■ Exercise aim: Only the lines with "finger" in the entries below belong in the answer; please copy them.

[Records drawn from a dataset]
┌──
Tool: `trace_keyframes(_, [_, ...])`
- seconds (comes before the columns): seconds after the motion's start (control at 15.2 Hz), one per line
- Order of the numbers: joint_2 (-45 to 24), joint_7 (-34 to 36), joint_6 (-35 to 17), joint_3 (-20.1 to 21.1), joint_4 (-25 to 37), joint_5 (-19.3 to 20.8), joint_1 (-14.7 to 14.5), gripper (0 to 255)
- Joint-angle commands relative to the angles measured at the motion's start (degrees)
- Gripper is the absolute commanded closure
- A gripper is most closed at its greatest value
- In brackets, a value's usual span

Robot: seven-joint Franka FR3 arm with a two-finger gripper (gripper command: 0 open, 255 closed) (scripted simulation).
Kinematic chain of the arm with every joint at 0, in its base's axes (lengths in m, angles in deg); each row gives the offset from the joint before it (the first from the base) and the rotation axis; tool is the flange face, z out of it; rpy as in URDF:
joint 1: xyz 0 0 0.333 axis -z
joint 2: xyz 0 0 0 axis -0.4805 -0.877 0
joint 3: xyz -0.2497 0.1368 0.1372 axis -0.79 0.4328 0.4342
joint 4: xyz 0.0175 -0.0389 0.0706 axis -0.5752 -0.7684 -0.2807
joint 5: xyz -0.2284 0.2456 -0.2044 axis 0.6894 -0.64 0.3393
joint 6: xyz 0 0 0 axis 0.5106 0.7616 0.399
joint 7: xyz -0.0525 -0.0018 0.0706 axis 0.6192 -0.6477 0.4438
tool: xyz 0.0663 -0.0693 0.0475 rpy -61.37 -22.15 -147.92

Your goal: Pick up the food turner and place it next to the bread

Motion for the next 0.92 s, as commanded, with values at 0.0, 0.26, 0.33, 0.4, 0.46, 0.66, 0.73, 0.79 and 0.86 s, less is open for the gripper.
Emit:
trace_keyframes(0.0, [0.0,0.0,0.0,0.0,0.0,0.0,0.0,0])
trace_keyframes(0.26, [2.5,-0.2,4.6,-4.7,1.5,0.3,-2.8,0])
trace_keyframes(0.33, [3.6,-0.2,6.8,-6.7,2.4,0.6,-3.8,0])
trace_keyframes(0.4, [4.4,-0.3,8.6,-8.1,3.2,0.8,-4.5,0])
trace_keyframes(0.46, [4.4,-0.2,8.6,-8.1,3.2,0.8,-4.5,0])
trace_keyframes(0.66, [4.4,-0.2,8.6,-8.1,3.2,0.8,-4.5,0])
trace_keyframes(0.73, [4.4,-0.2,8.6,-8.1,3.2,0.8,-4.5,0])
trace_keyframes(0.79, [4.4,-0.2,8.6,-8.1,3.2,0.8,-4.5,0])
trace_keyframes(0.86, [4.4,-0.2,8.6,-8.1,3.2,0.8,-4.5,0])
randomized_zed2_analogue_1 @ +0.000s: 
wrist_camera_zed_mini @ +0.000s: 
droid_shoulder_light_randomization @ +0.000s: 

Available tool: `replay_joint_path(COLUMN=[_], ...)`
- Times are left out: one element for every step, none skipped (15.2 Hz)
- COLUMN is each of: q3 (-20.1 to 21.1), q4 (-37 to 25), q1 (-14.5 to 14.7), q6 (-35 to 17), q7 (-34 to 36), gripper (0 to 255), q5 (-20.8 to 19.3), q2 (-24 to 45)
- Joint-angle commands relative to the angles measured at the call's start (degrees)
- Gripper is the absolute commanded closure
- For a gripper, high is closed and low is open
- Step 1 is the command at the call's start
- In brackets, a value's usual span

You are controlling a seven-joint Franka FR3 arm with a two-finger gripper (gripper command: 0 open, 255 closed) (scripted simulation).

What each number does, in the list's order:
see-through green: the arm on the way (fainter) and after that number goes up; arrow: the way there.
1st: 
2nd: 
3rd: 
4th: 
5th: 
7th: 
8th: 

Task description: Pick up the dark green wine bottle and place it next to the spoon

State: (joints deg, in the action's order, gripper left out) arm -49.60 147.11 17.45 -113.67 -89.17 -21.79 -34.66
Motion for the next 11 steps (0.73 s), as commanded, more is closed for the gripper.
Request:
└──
■ Exercise response:
Robot: seven-joint Franka FR3 arm with a two-finger gripper (gripper command: 0 open, 255 closed) (scripted simulation).
You are controlling a seven-joint Franka FR3 arm with a two-finger gripper (gripper command: 0 open, 255 closed) (scripted simulation).

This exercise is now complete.